● Exercise directions
Gather each line of the entries below that includes "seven".

>>>

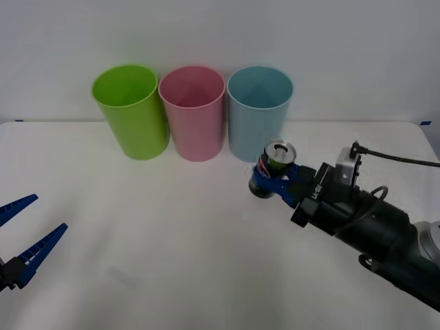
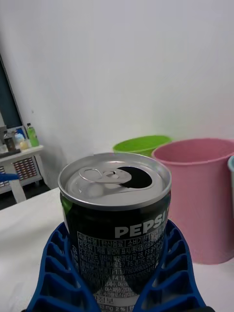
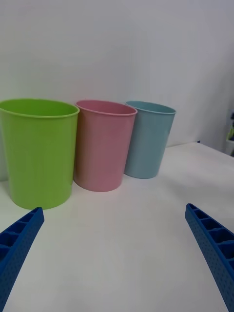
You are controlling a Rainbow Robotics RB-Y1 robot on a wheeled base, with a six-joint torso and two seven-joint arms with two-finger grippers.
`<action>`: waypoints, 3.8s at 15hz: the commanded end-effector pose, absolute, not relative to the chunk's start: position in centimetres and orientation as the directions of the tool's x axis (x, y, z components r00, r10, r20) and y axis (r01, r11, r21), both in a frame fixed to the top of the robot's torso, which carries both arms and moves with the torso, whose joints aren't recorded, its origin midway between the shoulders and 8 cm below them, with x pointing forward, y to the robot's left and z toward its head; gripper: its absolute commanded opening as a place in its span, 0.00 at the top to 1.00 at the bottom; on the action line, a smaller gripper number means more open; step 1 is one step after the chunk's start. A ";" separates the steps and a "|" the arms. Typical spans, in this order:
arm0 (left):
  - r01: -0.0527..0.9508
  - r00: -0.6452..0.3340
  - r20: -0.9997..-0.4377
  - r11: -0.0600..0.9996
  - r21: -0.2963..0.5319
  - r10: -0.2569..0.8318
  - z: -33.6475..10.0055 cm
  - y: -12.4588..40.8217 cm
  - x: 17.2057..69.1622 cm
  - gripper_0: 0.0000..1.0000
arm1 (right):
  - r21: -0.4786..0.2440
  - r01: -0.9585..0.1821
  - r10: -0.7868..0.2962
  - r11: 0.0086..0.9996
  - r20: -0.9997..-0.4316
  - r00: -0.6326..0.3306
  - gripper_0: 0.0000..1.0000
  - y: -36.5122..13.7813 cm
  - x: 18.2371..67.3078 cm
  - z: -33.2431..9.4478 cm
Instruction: Grasp the object on the table and drop it into the matching bin: aluminum can to the light blue bin, PET bottle to the pink bin.
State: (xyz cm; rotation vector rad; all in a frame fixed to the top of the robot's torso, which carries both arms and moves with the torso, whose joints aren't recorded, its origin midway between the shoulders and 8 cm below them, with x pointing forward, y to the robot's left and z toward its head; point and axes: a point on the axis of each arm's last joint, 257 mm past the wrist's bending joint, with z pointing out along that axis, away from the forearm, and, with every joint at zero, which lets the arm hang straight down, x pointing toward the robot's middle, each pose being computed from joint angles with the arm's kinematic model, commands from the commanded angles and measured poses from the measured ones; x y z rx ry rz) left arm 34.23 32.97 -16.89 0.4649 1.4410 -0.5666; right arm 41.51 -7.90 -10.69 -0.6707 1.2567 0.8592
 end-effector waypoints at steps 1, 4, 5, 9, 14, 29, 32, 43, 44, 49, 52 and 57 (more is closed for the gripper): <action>0.618 0.041 -0.996 0.785 -0.039 -0.082 -16.9 33.0 34.2 0.00 | -0.007 -0.824 0.180 0.566 -0.975 0.132 1.00 -9.1 43.7 -7.9; 0.618 0.041 -0.996 0.785 -0.039 -0.082 -16.9 33.0 34.2 0.00 | -0.058 -0.786 0.157 0.615 -0.968 0.194 1.00 -10.2 46.5 -4.6; 0.618 0.041 -0.996 0.785 -0.039 -0.082 -16.9 33.0 34.2 0.00 | -0.065 -0.774 0.156 0.630 -0.966 0.208 1.00 -10.5 47.2 -3.6; 0.618 0.041 -0.996 0.785 -0.039 -0.082 -16.9 33.0 34.2 0.00 | -0.079 -0.751 0.151 0.656 -0.961 0.232 1.00 -11.1 51.2 -0.9; 0.618 0.041 -0.996 0.785 -0.039 -0.082 -16.9 33.0 34.2 0.00 | -0.080 -0.721 0.131 0.689 -0.964 0.233 1.00 -11.0 57.4 0.9; 0.618 0.041 -0.996 0.785 -0.039 -0.082 -16.9 33.0 34.2 0.00 | -0.060 -0.611 0.081 0.789 -0.976 0.201 1.00 -8.3 66.2 0.3; 0.618 0.041 -0.996 0.785 -0.039 -0.082 -16.9 33.0 34.2 0.00 | -0.063 -0.611 0.079 0.789 -0.976 0.202 1.00 -8.3 66.2 0.2; 0.618 0.041 -0.996 0.785 -0.039 -0.082 -16.9 33.0 34.2 0.00 | -0.100 -0.620 0.057 0.778 -0.972 0.228 0.00 -8.8 64.7 -0.2; 0.618 0.041 -0.996 0.785 -0.039 -0.082 -16.9 33.0 34.2 0.00 | -0.108 -0.621 0.053 0.777 -0.971 0.235 0.00 -9.0 64.1 -0.4; 0.618 0.041 -0.996 0.785 -0.039 -0.082 -16.9 33.0 34.2 0.00 | -0.136 -0.638 0.039 0.758 -0.967 0.253 0.00 -10.7 60.1 -2.0; 0.618 0.041 -0.996 0.785 -0.039 -0.082 -16.9 33.0 34.2 0.00 | -0.150 -0.659 0.028 0.737 -0.967 0.252 0.00 -11.7 56.8 -3.5; 0.618 0.041 -0.996 0.785 -0.039 -0.082 -16.9 33.0 34.2 0.00 | -0.157 -0.702 0.011 0.695 -0.973 0.229 0.00 -12.6 51.3 -6.0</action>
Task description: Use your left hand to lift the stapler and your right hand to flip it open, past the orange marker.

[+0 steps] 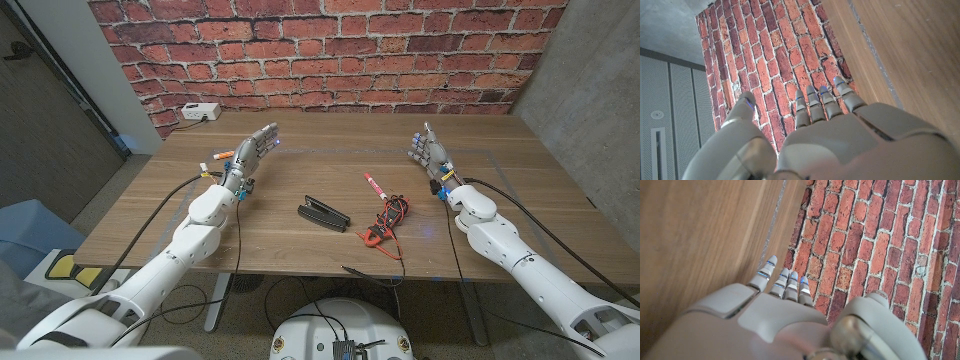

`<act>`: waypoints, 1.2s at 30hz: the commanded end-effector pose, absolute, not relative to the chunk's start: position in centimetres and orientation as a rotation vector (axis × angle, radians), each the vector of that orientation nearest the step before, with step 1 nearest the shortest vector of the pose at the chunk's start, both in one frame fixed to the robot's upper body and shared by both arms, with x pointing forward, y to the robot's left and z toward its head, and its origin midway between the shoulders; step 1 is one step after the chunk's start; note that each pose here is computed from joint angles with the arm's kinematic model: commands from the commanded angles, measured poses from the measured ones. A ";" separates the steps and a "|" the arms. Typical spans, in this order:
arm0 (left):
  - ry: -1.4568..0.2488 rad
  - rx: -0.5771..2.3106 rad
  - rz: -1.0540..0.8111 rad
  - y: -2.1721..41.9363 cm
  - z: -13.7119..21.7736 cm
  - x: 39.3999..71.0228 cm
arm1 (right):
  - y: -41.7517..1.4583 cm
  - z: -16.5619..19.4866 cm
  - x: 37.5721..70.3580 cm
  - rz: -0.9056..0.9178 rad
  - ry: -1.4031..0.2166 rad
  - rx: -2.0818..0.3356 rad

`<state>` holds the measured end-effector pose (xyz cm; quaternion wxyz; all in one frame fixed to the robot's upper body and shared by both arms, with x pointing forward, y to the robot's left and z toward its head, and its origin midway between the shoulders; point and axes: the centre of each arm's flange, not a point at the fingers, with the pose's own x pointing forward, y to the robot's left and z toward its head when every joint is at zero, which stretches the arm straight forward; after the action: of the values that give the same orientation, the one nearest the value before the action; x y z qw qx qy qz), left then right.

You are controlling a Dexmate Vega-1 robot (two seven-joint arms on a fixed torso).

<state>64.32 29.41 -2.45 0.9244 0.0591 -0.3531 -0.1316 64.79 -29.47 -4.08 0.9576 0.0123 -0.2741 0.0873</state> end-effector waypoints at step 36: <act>-0.731 0.601 -0.226 27.1 0.6 63.1 | -30.7 -2.9 66.5 0.189 -0.551 0.008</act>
<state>63.21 28.03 0.51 0.8967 0.2523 -0.3469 -0.1095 66.07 -30.48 -2.97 0.9571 0.0061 -0.2745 0.0923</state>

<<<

● Task solution
You are controlling a Rainbow Robotics RB-Y1 robot on a wheeled base, with a six-joint torso and two seven-joint arms with two-finger grippers.
You are controlling a Dexmate Vega-1 robot (two seven-joint arms on a fixed torso).

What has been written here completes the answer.